The office of Switzerland’s attorney general said Al-Khelaifi, former FIFA secretary general Jerome Valcke, and a businessman who has not been identified presented themselves for questioning in the Swiss capital.
Final examination hearings were held ahead of decisions on “whether the proceedings are abandoned or a summary penalty order is issued or an indictment is filed,” the prosecution office said.
Criminal proceedings were opened against the three men in March 2017 and unsealed later that year before they were questioned for a first time in Bern.
In his role as chairman of Qatari broadcaster beIN Sports, Al-Khelaifi is alleged to have arranged for Valcke to use a luxury villa in Italy linked to sealing broadcast rights deal for the 2026 and 2030 World Cups.
“Valcke is believed to have accepted undue advantages from his two co-suspects,” prosecutors said on Monday. “In particular, the co-suspect Al-Khelaifi allegedly gave Valcke the sole rent-free use of a property.”
BeIN Sports renewed its Middle East and North African rights for those tournaments. It bought the 2018 and 2022 rights soon after FIFA picked Qatar as the 2022 tournament host exactly nine years ago on Monday.
“The principal allegation against Mr. Al-Khelaifi ... has no single basis in law or fact,” beIN said in a statement on Monday.
“For this reason a motion to dismiss proceedings will be filed by Mr. Al-Khelaifi’s lawyers this week.”
BeIN said the price it paid for the 2026-2030 games — reportedly close to 500 million euros ($550 million), a record for the Middle East rights — showed that no favorable deal was struck.
Al-Khelaifi and Valcke have repeatedly denied wrongdoing, and Swiss prosecutors said they enjoy the presumption of innocence.

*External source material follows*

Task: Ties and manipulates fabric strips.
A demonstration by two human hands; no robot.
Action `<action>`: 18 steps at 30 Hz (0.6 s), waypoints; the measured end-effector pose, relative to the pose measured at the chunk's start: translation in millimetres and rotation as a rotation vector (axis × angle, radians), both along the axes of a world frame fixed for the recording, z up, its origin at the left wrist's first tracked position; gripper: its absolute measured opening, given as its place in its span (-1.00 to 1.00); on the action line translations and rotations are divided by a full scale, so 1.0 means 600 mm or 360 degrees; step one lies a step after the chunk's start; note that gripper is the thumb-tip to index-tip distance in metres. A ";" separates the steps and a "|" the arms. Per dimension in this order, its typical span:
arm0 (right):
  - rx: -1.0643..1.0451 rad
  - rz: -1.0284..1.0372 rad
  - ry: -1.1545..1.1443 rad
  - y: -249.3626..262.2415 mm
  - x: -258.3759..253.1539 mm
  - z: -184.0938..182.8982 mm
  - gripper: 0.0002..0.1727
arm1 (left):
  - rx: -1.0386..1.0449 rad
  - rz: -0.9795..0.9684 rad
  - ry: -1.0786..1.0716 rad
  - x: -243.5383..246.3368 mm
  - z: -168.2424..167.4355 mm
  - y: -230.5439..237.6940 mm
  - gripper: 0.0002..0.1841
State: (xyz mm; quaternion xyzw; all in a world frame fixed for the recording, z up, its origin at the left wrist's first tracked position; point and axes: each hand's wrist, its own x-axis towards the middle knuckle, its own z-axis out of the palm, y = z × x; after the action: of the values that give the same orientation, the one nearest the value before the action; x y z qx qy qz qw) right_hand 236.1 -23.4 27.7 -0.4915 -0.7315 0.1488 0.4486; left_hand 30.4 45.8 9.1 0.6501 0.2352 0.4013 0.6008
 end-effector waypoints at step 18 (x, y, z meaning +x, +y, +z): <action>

Since the criminal proceedings were opened, the PSG president was elected oto represent European soccer clubs on the executive committee of UEFA. It meets on Wednesday in Nyon, Switzerland.
On Monday, Swiss prosecutors declined to predict a timeline for their work, which it called “dynamic processes, which are not influenced by the (Swiss attorney general’s office) alone.”
In a separate investigation, French prosecutors have implicated Al-Khelaifi in “active corruption” linked to payments allegedly helping Doha win hosting rights for the athletics world championships. He has denied wrongdoing.